NetworkHealthChecker checker;
// Initialize as server.
bool isServer = false;
if (role == 's' || role == 'S')
{
// Get client IP and port from user input.
// Server will send UDP packets to this endpoint.
uint16_t clientPort = 0;
cout << "Client UDP port: ";
cin >> clientPort;
string clientIp;
cout << "Client IP: ";
cin >> clientIp;
// Init server with the client endpoint.
if (!checker.initAsServer(clientPort, clientIp))
{
cout << "Initialization failed" << endl;
return 1;
}
cout << "Server mode initialized" << endl;
isServer = true;
}
// Initialize as client.
else
{
// Get local UDP port to bind the client socket to.
// The client will listen for packets from the server on this port, and reply to them.
uint16_t port = 0;
cout << "Client UDP port: ";
cin >> port;
// Init client with the local port.
if (!checker.initAsClient(port))
{
cout << "Initialization failed" << endl;
return 1;
}
cout << "Client mode initialized" << endl;
}
// Main loop.
while (true)
{
if (!isServer)
cout << "Client is running. Waiting for packets from the server..." << endl;
else
cout << "Current network status: " << checker.getNetworkStatus() << endl;
// Wait.
this_thread::sleep_for(chrono::milliseconds(500));
}
return 0;
}
To run the application on Linux, execute the following commands. On Windows, just launch NetworkHealthCheckerTest.exe:
cd <application folder>
chmod +x NetworkHealthCheckerTest
./NetworkHealthCheckerTest
On startup the application prints its version and asks which mode to run in - server or client:
NetworkHealthChecker v1.0.0 test
Select role: [s]erver / [c]lient:
Type s to start in server mode, or c to start in client mode. The two modes are described below.
Client mode
After client mode is selected, the application asks for the UDP port to bind the client socket to:
NetworkHealthChecker v1.0.0 test
Select role: [s]erver / [c]lient: c
Client UDP port:
Once the port is entered, the client starts listening on that port and echoes back every probe received from the server:
NetworkHealthChecker v1.0.0 test
Select role: [s]erver / [c]lient: c
Client UDP port: 48981
Client mode initialized
Client is running. Waiting for packets from the server...

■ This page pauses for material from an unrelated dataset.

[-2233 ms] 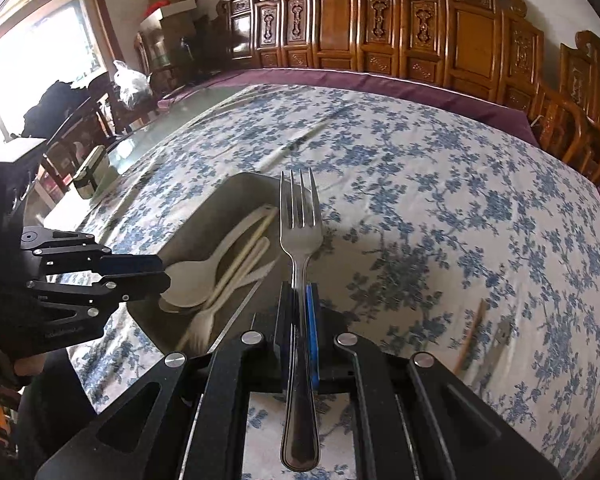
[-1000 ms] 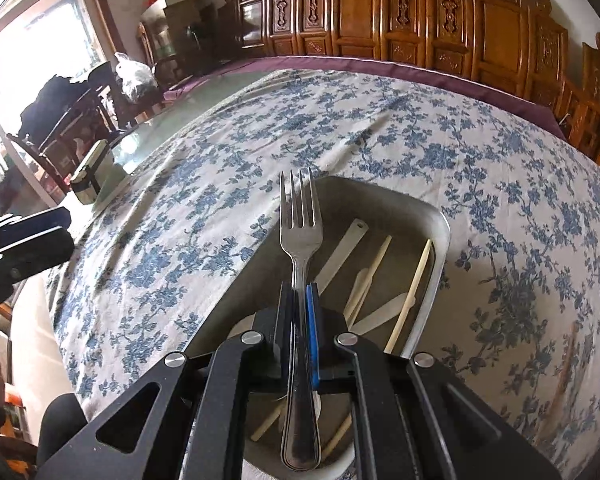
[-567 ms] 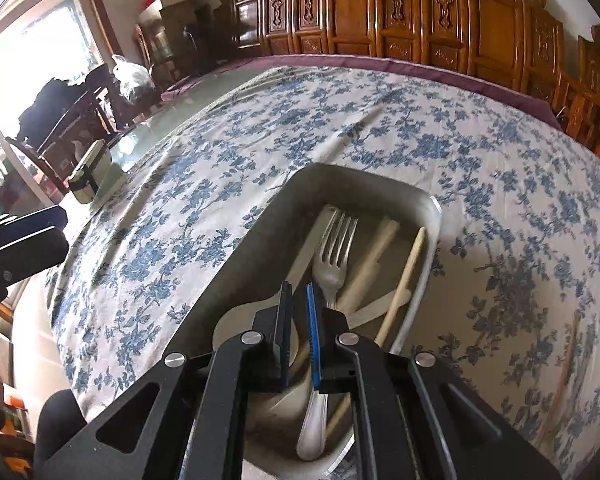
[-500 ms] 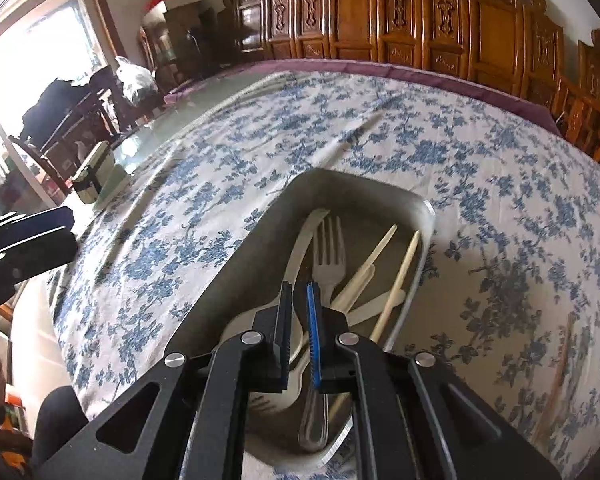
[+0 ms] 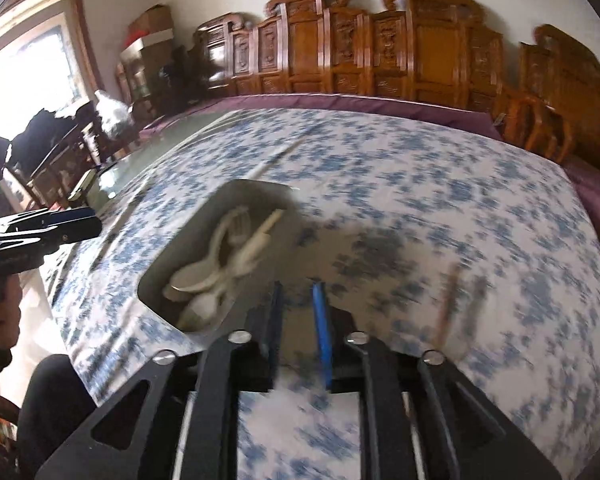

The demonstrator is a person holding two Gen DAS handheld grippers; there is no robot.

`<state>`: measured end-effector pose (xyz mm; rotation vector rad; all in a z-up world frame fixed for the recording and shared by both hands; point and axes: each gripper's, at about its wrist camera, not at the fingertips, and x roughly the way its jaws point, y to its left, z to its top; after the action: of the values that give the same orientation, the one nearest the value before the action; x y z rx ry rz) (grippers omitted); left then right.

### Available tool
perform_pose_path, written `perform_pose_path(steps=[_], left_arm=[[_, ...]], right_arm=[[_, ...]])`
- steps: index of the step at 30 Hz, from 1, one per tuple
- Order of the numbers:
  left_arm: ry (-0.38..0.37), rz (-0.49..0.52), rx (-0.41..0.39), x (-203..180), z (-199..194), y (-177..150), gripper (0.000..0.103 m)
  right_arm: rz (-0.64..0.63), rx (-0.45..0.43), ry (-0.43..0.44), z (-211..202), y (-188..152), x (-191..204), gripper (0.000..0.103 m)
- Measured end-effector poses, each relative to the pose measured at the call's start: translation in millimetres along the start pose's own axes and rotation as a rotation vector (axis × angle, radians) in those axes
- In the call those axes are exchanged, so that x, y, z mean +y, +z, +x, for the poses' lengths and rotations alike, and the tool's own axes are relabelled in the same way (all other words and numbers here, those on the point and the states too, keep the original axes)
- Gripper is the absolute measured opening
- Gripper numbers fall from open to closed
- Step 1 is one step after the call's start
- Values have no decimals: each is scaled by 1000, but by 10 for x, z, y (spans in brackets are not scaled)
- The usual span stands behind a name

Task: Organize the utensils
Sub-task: 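Grasp the smiley-face metal spoon with the right tool while the left tool moves to the wooden chopstick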

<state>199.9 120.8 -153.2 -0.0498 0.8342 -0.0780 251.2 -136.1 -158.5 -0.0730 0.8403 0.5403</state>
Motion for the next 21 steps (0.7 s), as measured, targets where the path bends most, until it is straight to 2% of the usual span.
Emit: perform_pose_path(steps=[1, 7, 8, 9, 12, 17, 21], left_arm=[[1, 3, 4, -35, 10, 0, 44], [-36, -4, 9, -344, 25, 49, 45], [-44, -1, 5, -429, 14, 68, 49], [-48, 2, -3, -497, 2, 78, 60], [-66, 16, -9, -720, -2, 103, 61], [-93, 45, 9, -1083, 82, 91, 65], [-108, 71, 37, -1343, 215, 27, 65]], right_arm=[[5, -1, -16, -39, -46, -88, 31], [29, 13, -117, -210, -274, -584, 31], [38, 11, -131, -247, -298, -672, 31], [44, 8, -140, -272, -318, -735, 31], [66, -7, -177, -364, -378, -957, 31], [117, -11, -169, -382, -422, -1218, 31], [152, 12, -125, -249, -436, -1290, 31]])
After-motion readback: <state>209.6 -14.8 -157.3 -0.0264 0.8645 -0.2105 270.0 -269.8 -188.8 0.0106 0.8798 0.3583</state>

The client itself does not compute or print any network health value - that is done on the server side. Press Ctrl + C to stop the application.
Server mode
After server mode is selected, the application asks for two parameters in turn: the UDP port that the client is listening on, and the client’s IP address. The server’s own UDP port is auto-selected by initAsServer(...) - the first free port in the 10000-65535 range is used.

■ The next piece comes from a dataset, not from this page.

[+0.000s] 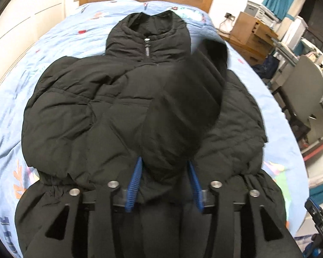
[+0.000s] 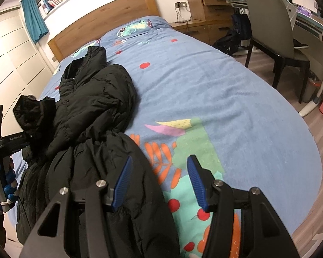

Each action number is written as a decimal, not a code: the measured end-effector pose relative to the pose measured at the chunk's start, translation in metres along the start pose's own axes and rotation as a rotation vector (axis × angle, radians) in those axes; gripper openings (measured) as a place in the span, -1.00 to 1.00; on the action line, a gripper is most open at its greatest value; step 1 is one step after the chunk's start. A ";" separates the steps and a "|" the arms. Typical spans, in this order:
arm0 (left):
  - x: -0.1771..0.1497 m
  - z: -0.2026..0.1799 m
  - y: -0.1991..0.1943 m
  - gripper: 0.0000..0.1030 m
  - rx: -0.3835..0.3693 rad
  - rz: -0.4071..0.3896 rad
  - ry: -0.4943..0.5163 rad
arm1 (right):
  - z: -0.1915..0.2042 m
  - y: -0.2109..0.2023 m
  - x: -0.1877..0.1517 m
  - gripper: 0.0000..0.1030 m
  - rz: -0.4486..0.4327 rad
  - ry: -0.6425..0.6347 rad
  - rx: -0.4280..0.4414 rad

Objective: Fold large clothes
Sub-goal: 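Open the left gripper to release the sleeve and withdraw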

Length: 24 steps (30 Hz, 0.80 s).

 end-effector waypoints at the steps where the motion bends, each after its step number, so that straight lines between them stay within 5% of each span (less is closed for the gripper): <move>1: -0.003 -0.002 -0.006 -0.04 -0.009 -0.005 0.009 | 0.002 -0.003 -0.001 0.00 -0.002 -0.004 0.001; 11: -0.013 0.006 -0.054 0.13 -0.030 -0.074 0.010 | 0.031 -0.036 -0.007 0.00 -0.039 -0.062 0.008; 24: -0.029 0.103 -0.082 0.46 0.020 -0.122 -0.142 | 0.108 -0.031 -0.010 0.00 -0.021 -0.205 0.038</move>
Point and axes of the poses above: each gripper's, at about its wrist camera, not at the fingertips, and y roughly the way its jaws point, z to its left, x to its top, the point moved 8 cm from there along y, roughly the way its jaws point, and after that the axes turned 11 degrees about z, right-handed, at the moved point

The UDP port that the client has bound to (where probes will be sent):
NetworkHealthChecker v1.0.0 test
Select role: [s]erver / [c]lient: s
Client UDP port:
The client’s IP address:
NetworkHealthChecker v1.0.0 test
Select role: [s]erver / [c]lient: s
Client UDP port: 48981
Client IP:
Once both parameters are entered, the application starts sending probes to the client and printing the current network health value every 500 ms. During the warm-up period (~5 seconds) the value is forced to zero:
NetworkHealthChecker v1.0.0 test
Select role: [s]erver / [c]lient: s
Client UDP port: 48981
Client IP: 127.0.0.1
Server mode initialized
Current network status: 0
Current network status: 0
Current network status: 0
After warm-up, the value reflects the current network health - close to zero on a stable network, positive when conditions improve, negative when they degrade:
...
Current network status: 0.000359184
Current network status: 0.00388679
Current network status: -0.00282198
Current network status: -0.00266071
Current network status: 0.00438525
Current network status: 0.00305634
Current network status: -0.00137471
Current network status: 0.000525926
Current network status: -0.00067563
...
Press Ctrl + C to stop the application.